<–A renewed life for the patent system Conclusions–>
19.1 AI-enhanced video coding
19.2 End-to-end video coding
19.3 Server-based predictive multiplayer gaming
19.4 Connected autonomous vehicles
19.5 Conversation about a scene
19.6 Mixed-reality collaborative spaces
19.7 Audio on the go

19.1 AI-enhanced video coding

Video Coding research focuses on radical changes to the classic block-based hybrid coding framework to face the challenges of offering more efficient video compression solutions. AI can play an important role in achieving this goal.

According to a survey of the recent literature on AI-based video coding, performance improvements up to 30% are expected. Therefore, MPAI is investigating whether it is possible to improve the performance of the MPEG-5 Essential Video Coding (EVC) modified by enhancing/replacing existing video coding tools with AI tools keeping complexity increase to an acceptable level.

The AI-Enhanced Video Coding (MPAI-EVC) Evidence Project is extend-ing/enhancing MPEG-5 EVC with the goal of improving its performance by up to 25%. The EVC Baseline Profile has been selected because it is made up with 20+ years old technologies and has a compression performance close to HEVC, and the performance of its Main Profile exceeds that of HEVC by about 36 %. Additionally, some patent holders have announced that they would publish their licence within 2 years after approval of the EVC standard.

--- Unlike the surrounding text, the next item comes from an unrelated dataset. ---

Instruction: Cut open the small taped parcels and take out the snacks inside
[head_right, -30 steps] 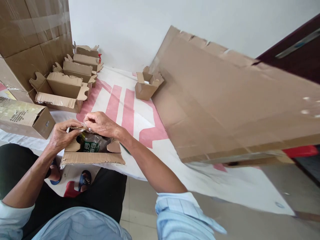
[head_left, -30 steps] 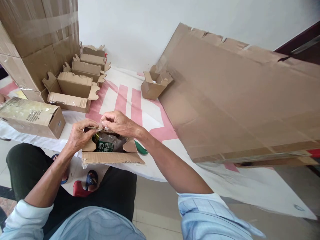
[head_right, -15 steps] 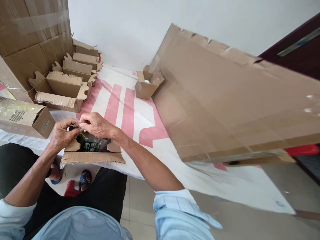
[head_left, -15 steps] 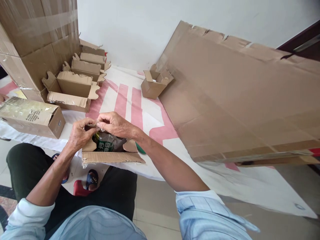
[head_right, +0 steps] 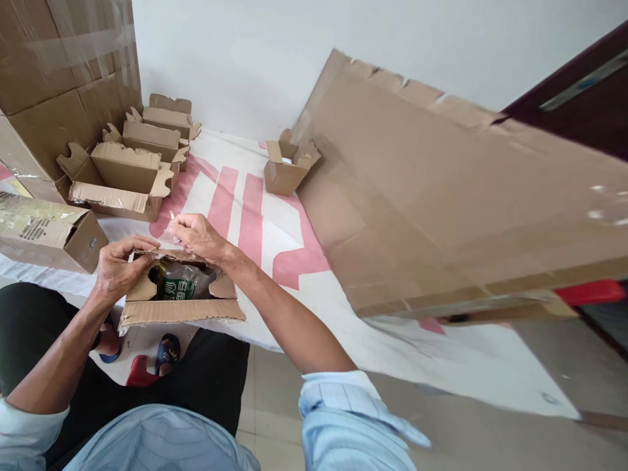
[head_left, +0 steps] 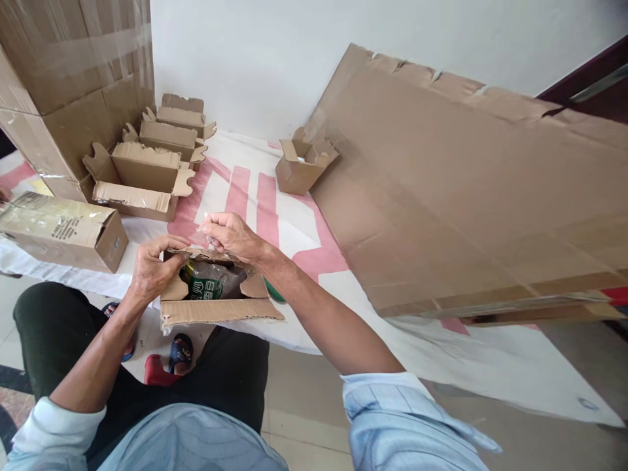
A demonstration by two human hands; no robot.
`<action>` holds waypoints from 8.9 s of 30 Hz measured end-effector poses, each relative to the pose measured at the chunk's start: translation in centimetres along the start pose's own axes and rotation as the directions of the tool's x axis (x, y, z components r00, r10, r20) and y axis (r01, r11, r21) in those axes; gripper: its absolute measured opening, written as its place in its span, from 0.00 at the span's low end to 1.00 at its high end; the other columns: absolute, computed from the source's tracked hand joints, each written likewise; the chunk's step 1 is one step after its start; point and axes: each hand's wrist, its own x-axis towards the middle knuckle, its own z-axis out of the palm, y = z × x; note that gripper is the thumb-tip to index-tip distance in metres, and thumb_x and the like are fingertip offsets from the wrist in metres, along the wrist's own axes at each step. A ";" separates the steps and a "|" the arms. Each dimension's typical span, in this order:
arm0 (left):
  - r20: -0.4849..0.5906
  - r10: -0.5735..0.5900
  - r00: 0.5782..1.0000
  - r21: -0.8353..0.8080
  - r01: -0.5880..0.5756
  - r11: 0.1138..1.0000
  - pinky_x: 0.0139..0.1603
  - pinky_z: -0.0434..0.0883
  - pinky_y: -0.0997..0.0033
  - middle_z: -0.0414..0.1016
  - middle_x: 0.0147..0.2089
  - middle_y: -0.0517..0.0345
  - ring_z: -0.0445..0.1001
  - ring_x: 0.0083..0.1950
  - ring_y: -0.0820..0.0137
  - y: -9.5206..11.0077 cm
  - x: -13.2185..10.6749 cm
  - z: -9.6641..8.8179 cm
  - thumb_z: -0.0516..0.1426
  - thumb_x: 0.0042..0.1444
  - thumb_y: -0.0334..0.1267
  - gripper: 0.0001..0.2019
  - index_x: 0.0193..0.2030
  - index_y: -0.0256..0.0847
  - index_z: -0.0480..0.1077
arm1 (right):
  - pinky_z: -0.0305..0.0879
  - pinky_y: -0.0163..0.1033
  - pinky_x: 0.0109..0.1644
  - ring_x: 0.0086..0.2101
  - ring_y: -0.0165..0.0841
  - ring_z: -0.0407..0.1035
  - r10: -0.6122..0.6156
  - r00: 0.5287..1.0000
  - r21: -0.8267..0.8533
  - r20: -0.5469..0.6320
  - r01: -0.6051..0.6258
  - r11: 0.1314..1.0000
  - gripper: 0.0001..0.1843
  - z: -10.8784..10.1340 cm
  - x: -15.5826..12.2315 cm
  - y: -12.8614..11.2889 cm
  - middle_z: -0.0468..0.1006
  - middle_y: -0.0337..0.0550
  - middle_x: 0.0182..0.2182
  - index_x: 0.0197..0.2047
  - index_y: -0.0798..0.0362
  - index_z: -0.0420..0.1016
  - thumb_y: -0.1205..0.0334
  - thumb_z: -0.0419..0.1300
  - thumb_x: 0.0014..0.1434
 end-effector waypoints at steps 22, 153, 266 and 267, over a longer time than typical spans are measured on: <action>-0.057 -0.011 0.998 -0.084 0.006 0.996 0.49 0.80 0.62 0.88 0.40 0.54 0.85 0.43 0.63 -1.9 -1.1 -0.5 0.75 0.55 0.40 0.07 0.36 0.44 0.84 | 0.61 0.41 0.43 0.36 0.32 0.66 -0.251 0.936 -0.374 0.248 0.331 0.866 0.07 1.9 -2.0 -1.6 0.75 0.37 0.35 0.40 0.50 0.72 0.58 0.62 0.71; 0.244 0.239 0.940 0.173 -0.285 0.943 0.36 0.73 0.69 0.85 0.35 0.53 0.79 0.34 0.69 1.7 1.6 -1.8 0.70 0.67 0.38 0.08 0.36 0.40 0.83 | 0.59 0.41 0.42 0.40 0.38 0.72 -0.281 0.858 -0.826 0.430 0.499 0.262 0.09 1.5 -3.4 -2.4 0.82 0.48 0.41 0.52 0.55 0.81 0.67 0.58 0.78; -0.036 -0.230 0.972 -0.339 0.205 0.918 0.35 0.80 0.71 0.85 0.34 0.54 0.81 0.32 0.69 4.9 0.2 -1.5 0.80 0.54 0.59 0.26 0.46 0.39 0.86 | 0.57 0.32 0.25 0.23 0.24 0.60 -0.177 0.968 -0.030 0.181 0.185 0.982 0.36 2.8 -0.6 -2.9 0.68 0.28 0.23 0.37 0.49 0.71 0.26 0.77 0.59; -0.042 -0.241 0.970 -0.349 0.211 0.913 0.33 0.78 0.72 0.83 0.30 0.56 0.78 0.29 0.71 4.8 0.6 -1.3 0.79 0.55 0.59 0.24 0.43 0.39 0.86 | 0.55 0.32 0.25 0.22 0.23 0.58 -0.176 0.967 -0.028 0.182 0.184 0.983 0.36 2.9 -0.6 -2.9 0.67 0.27 0.23 0.36 0.49 0.70 0.26 0.78 0.58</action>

Once the MPAI-EVC Evidence Project will demonstrate that AI tools can improve the MPEG-5 EVC efficiency by at least 25%, MPAI will be in a position to initiate work on the MPAI-EVC standard by issuing a Call for Technologies.

Currently, two tools are being considered: Intra Prediction and Super Resolution.

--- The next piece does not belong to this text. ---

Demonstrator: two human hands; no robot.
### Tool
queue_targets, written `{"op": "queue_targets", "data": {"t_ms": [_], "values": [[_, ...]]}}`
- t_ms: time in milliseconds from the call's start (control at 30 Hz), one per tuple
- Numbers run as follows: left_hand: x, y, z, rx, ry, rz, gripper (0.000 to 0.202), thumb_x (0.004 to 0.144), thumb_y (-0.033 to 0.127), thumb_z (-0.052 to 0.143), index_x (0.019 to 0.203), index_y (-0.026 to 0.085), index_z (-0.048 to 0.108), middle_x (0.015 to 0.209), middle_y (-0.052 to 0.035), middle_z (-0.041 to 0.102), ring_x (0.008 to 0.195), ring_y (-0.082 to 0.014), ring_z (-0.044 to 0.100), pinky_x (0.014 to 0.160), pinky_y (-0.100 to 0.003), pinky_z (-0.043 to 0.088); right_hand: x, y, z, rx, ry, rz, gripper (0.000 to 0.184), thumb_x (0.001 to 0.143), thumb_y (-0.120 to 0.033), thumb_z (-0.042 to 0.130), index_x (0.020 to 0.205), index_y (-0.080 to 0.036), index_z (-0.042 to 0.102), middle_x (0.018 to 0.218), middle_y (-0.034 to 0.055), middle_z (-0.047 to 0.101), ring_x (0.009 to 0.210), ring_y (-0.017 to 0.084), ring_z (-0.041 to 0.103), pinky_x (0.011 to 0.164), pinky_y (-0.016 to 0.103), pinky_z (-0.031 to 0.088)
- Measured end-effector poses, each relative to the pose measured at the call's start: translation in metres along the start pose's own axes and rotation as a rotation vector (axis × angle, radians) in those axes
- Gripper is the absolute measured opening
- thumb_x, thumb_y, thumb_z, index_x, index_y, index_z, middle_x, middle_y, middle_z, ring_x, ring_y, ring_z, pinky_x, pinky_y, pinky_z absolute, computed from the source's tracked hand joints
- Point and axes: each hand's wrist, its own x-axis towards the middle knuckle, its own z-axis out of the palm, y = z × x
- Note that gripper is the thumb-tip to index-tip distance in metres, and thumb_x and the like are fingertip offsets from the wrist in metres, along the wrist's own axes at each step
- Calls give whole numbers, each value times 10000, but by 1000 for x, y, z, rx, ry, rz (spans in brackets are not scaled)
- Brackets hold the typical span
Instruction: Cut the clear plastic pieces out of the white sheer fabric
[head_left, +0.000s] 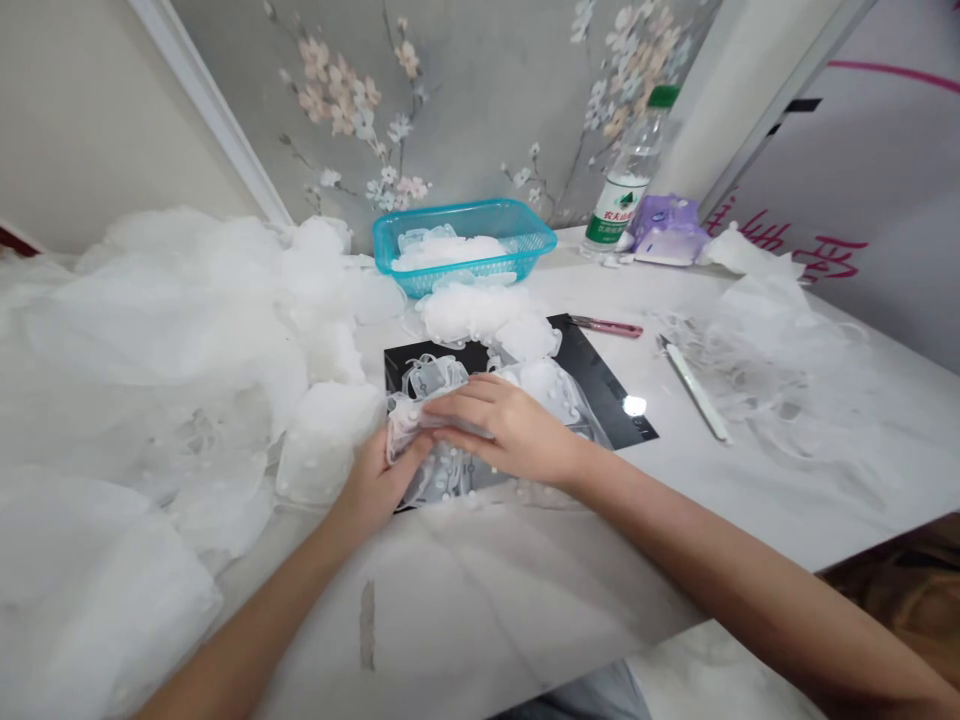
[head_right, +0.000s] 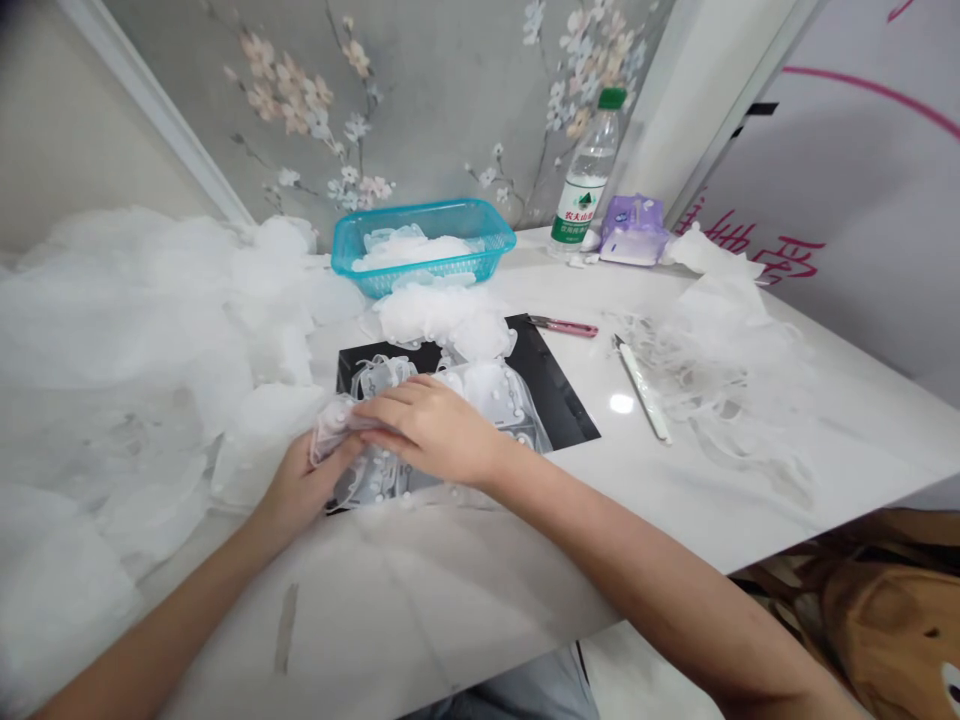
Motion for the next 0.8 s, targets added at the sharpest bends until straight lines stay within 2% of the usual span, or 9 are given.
{"op": "queue_targets", "data": {"t_ms": [133, 267, 333, 467, 533, 600, 700, 733, 800], "values": [[-2, 3, 1, 110, -45, 33, 369, 805, 490, 557, 917, 161, 683, 801, -33, 687, 758, -198, 608, 684, -266, 468, -2, 4, -1, -172, -18, 1, 238, 951, -200, 388, 938, -139, 618, 819, 74, 676, 758, 169, 607, 752, 302, 465], [-3, 8, 2, 181, -80, 56, 374, 839, 473, 504, 974, 180, 693, 787, -14, 670, 634, -146, 543, 590, -236, 411, -2, 5, -7, -228, 165, 125, 215, 945, -209, 382, 918, -161, 590, 840, 80, 653, 788, 171, 598, 706, 291, 471], [-3, 10, 2, 217, -87, 54, 364, 839, 462, 492, 945, 182, 699, 713, -2, 640, 571, -130, 494, 542, -231, 372, -1, 10, -15, -145, 349, 274, 184, 936, -226, 394, 921, -180, 572, 872, 67, 651, 800, 165, 600, 695, 290, 475], [-2, 11, 1, 185, -108, 9, 331, 820, 447, 497, 883, 182, 684, 694, -1, 616, 583, -136, 495, 552, -233, 365, -6, 40, -46, 66, 815, 625, 160, 895, -323, 457, 819, -208, 538, 722, 22, 576, 646, 146, 543, 592, 300, 458], [-1, 10, -1, 125, -111, -18, 297, 806, 434, 513, 848, 182, 664, 725, -8, 618, 643, -153, 526, 591, -239, 386, -17, 64, -66, 195, 947, 712, 161, 863, -356, 486, 773, -224, 508, 724, 19, 541, 627, 148, 536, 587, 322, 477], [0, 9, -2, 59, -110, -23, 241, 791, 398, 527, 779, 183, 636, 725, -8, 605, 693, -165, 538, 639, -247, 401, -31, 87, -86, 185, 1081, 772, 129, 857, -327, 455, 762, -239, 451, 747, 24, 511, 617, 156, 531, 599, 355, 494], [0, 6, -3, -67, -88, -41, 182, 776, 355, 540, 722, 188, 590, 708, 1, 574, 701, -165, 538, 669, -255, 408, -50, 109, -105, -11, 1425, 786, 138, 841, -334, 445, 735, -251, 419, 738, 21, 461, 607, 162, 513, 626, 383, 486], [1, 6, -3, -115, -77, -53, 182, 780, 361, 541, 731, 190, 582, 719, 2, 570, 700, -163, 539, 667, -255, 410, -52, 111, -105, -149, 1444, 758, 163, 863, -372, 407, 756, -250, 426, 732, 26, 450, 633, 180, 518, 626, 392, 473], [1, 5, -3, -203, -52, -75, 206, 792, 399, 543, 771, 195, 566, 739, 6, 569, 702, -159, 546, 661, -255, 415, -49, 106, -92, -384, 1241, 718, 294, 927, -418, 249, 861, -232, 467, 756, 50, 467, 704, 213, 528, 652, 408, 457]]}}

Intra prediction takes advantage of the spatial redundancy within video frames to predict blocks of pixels from their surrounding pixels and thus allowing to transmit the prediction errors instead of the pixel values themselves. Because the prediction errors are of smaller values than the pixels themselves, compression of the video stream to be achieved. Traditional video coding standards leverage intra-frame pixel value dependencies to perform prediction at the encoder end and transfer only residual errors to the decoder. Multiple “Modes” are used, which are various linear combinations of neighbours pixels of the macro blocks being considered. EVC has 5 prediction modes (Figure 28):

  • DC: the luminance values of pixels of the current block are predicted by computing average of the luminance values of pixels from upper and left neighbours
  • Horizontal prediction: the same mechanism but using only the left neighbours
  • Vertical prediction: in this case only the upper neighbours are used
  • Diagonal Left and Diagonal Right: linear combination of upper and left neighbours are used

Super Resolution creates a single image with two or more times the linear resolution e.g., the enhanced image will have twice the width and twice the height of the original image, or four times the total pixel count.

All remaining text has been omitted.